An adventure module for the original Dungeons & Dragons role-playing game, published by TSR inc.

B7 Rahasia
by Tracy & Laura Hickman, English version published in 1983 (copyrights on this copy seem to say 1984). Originally published as D&D compatible adventure in Night Ventures series by Daystar Publications in 1979, credited to Laura Hickman; TSR publications credit both Tracy and Laura. TSR published it first as RPGA modules RPGA1 Rahasia and RPGA2 Black Opal Eye, later as B7 Rahasia. The original versions are pretty hard to find, but B7 version was printed in large numbers.

Plot synopsis: Once upon time, the Temple of Gray Mountain was a nice quiet place where many elves, called the Siswa order, spent time meditating and studying. Then, the bad, bad human cleric, known as "the Rahib", arrived there and made things a bit more evil - and found a dark secret from there. Now, a couple of particularly pretty elf-ladies had disappeared from the nearby village (after refusing to come there willingly, of course), and Rahasia, the last of those Rahib wanted to take to the temple, is afraid that her time comes soon. And this is where the bold Adventurers step in!

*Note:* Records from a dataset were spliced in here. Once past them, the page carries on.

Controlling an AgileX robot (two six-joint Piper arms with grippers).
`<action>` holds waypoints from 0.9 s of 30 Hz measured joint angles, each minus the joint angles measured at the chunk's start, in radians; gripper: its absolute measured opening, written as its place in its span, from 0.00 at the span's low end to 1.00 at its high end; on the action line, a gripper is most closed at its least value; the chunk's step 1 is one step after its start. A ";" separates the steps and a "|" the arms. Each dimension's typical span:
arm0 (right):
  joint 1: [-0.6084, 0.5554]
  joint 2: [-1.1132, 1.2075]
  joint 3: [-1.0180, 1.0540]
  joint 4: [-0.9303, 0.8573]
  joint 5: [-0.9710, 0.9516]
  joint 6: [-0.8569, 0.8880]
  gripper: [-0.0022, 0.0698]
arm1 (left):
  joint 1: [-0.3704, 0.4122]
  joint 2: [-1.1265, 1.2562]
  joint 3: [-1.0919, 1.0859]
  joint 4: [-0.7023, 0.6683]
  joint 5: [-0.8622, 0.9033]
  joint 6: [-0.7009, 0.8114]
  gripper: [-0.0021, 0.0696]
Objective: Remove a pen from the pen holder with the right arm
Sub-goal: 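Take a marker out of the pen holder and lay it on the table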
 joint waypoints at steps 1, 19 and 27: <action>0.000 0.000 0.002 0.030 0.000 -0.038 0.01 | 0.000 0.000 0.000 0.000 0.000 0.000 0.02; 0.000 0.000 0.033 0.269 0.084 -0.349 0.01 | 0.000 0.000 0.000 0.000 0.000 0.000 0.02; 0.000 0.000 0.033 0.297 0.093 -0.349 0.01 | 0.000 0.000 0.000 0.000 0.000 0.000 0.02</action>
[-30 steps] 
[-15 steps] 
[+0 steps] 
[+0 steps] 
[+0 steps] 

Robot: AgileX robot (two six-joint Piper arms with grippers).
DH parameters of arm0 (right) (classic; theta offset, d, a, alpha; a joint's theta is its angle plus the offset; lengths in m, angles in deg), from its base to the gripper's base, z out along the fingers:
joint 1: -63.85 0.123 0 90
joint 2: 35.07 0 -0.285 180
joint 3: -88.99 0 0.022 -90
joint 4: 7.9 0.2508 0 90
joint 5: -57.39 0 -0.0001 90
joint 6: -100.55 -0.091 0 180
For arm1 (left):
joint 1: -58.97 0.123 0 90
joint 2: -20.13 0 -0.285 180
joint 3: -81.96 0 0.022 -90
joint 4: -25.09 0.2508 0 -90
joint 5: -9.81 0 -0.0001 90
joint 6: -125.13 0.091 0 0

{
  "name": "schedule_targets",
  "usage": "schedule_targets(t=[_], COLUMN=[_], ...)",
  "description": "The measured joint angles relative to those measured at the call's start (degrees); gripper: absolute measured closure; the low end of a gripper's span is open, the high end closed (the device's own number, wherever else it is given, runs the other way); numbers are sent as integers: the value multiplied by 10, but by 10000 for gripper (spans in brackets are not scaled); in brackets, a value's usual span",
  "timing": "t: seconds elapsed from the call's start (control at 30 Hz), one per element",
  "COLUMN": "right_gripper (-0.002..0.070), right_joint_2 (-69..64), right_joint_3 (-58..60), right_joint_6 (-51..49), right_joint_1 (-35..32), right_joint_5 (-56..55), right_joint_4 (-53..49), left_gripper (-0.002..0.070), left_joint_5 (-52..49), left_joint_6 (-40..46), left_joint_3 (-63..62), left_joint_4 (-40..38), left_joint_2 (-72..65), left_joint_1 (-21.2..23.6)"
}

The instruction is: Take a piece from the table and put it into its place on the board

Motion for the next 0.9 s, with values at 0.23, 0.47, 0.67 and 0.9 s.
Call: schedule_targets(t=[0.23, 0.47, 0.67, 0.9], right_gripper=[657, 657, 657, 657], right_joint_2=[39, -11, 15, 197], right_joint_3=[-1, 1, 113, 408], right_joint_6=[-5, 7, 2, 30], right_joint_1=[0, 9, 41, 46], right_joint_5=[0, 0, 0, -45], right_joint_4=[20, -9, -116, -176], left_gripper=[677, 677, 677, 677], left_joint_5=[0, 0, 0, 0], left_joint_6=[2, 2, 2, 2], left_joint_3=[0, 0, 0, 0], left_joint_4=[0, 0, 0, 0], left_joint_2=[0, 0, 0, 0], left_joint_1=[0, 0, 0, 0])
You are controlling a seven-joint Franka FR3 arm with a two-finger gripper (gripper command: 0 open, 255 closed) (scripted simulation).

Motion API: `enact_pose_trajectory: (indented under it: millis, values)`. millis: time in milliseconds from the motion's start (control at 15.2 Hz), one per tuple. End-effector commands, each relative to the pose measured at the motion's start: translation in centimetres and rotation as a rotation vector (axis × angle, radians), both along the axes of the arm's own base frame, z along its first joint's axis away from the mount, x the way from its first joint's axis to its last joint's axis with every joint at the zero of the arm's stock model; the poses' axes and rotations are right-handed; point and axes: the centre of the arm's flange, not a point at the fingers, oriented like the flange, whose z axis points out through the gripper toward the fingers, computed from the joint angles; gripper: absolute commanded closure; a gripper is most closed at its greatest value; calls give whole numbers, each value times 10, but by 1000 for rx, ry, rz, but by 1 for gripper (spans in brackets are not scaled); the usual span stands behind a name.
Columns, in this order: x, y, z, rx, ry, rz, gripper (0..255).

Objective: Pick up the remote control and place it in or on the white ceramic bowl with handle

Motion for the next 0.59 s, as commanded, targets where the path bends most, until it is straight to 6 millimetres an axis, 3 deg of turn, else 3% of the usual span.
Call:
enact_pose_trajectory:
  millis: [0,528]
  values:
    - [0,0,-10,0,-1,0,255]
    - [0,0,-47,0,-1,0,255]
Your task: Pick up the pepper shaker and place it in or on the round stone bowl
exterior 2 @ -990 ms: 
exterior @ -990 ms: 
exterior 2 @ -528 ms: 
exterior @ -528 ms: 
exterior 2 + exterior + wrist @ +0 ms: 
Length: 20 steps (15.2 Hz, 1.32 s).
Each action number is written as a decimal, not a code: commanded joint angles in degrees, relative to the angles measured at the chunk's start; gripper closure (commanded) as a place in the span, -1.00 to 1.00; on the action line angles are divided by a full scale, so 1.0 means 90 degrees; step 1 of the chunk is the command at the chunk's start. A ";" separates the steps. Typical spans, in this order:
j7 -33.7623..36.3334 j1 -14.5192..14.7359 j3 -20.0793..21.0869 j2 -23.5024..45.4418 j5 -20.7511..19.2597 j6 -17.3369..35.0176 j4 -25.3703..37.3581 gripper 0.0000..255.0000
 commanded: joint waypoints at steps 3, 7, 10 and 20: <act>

Time to protect Rahasia, find the lost elf-maids, save the lost monks from evil, find out what secrets the temple holds and give a "you're a very, very naughty boy" sermon to Rahib. But, of course, it isn't as straightforward as this, and definitely won't even end once Rahib is defeated...

My comments: Rahasia was one of the D&D adventure modules that was translated to Finnish (the Finnish version was published in 1988 by Protocol Productions, the people who did the translations for all D&D things). The translation was decent enough, even when a lot of things could have used better wording, but that was due to the stupidities in the translations of the game. The folks at Protocol promised that only good adventures get translated. Is this good?

It is great.

While there are monsters, it's definitely a module that stresses problem solving and role-playing. Most NPCs are good, just charmed to do bad things, so players are definitely encouraged to find alternate ways of dealing with them. The whole thing is so complicated that without careful planning, our intrepid heroes will find themselves dead or otherwise severely punctured. (Clearly a shock for many low-level D&D players... I DMed this module once, we played between half and three quarters of this module, and the beginning part became quickly boring for the players - not enough monsters to kill. But the problem solving got a lot more interesting as soon as they wandered into the garbage teleporter...)

Lots of very interesting details, nice puzzles (A maze based on quality of wine? Seeing UFOs while drunk? Clearly made before TSR's decisions...), loooong written background stories, lots and lots and lots of places to discover, lots of devilish traps... Oh, and the oriental grace! The whole place has some near-eastern touch - it adds greatly to the feel of mysticism there. The temple is obviously a place where things like this happen. And the whole thing is crowned with a lot of high-quality artwork (but who cares, DM sees that first so that doesn't count *g*).

Clearly a very well-made adventure.

One bad thing, of course, was the name - some Finnish reviewers felt that the name of the module "rings the wrong bell". (Tip for those who don't know our complicated language: raha = money, siat = pigs. =)

...

(Revision info from various pages at wizards.com and also <http://www.acaeum.com/DDIndexes/ModPages/B7.html>.)

This module is apparently available from Wizards of the Coast as a PDF download (not for free, though).


As expected, Rahasia has also been rewritten for Neverwinter Nights by 69MEH69, bringing it to AD&D world... I played almost through it on one sitting, and I thought it worked just fine, even when (again) dialogue choices were a little bit off the mark.